§ Instructions for the task
The lines to copy from the data below are those that hold the string "table".

** Stored data follows **

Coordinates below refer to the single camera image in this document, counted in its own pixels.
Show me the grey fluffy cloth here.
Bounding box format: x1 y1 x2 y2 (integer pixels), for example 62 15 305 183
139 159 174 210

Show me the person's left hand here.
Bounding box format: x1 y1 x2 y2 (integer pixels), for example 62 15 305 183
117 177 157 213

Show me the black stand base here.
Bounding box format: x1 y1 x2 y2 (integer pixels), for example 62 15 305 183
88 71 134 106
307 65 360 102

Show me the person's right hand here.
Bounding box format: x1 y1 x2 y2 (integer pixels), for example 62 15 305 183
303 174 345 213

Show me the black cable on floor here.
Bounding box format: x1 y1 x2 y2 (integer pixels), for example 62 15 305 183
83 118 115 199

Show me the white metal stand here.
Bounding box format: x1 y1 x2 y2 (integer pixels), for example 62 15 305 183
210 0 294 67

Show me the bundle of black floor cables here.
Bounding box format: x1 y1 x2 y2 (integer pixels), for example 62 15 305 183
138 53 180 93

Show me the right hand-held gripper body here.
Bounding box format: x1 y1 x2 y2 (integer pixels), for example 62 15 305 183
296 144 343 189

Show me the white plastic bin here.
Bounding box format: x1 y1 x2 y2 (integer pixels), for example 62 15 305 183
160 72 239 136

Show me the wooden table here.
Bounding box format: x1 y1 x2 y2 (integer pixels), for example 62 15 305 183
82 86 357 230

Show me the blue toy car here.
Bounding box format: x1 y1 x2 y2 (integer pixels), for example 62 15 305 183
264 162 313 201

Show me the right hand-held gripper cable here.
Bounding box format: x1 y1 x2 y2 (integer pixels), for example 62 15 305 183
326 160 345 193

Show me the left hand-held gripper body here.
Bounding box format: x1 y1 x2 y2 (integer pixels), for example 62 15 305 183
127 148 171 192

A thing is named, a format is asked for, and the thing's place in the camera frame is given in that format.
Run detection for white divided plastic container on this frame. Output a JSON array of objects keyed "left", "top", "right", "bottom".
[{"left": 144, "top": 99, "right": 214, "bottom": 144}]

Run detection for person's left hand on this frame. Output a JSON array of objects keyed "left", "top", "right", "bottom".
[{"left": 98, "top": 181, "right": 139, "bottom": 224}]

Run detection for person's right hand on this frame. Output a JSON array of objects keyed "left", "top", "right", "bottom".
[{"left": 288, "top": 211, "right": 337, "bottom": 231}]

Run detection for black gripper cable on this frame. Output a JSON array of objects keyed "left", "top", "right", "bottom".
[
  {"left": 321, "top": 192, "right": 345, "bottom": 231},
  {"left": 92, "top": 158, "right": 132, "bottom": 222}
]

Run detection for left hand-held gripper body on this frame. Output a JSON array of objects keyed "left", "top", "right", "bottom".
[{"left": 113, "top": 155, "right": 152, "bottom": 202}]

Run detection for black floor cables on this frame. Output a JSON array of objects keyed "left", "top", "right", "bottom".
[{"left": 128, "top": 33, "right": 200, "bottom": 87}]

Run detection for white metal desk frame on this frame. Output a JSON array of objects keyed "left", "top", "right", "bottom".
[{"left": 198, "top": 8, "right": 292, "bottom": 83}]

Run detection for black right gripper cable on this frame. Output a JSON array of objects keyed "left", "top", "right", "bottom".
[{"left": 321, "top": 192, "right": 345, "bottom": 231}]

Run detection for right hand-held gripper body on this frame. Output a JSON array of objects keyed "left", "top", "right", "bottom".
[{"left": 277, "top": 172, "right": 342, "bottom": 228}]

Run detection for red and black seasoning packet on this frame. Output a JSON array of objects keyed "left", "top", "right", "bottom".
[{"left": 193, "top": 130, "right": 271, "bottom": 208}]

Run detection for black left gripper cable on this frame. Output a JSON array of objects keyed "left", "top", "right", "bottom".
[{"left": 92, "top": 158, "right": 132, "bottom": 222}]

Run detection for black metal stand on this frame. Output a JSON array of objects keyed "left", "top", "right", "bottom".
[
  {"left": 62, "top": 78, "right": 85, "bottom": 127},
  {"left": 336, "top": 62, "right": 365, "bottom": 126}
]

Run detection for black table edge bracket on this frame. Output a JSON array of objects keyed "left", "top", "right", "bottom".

** End of Stored data **

§ Task response
Show me the wooden table here.
Run detection for black table edge bracket on this frame. Output a JSON array of objects keyed "left", "top", "right", "bottom".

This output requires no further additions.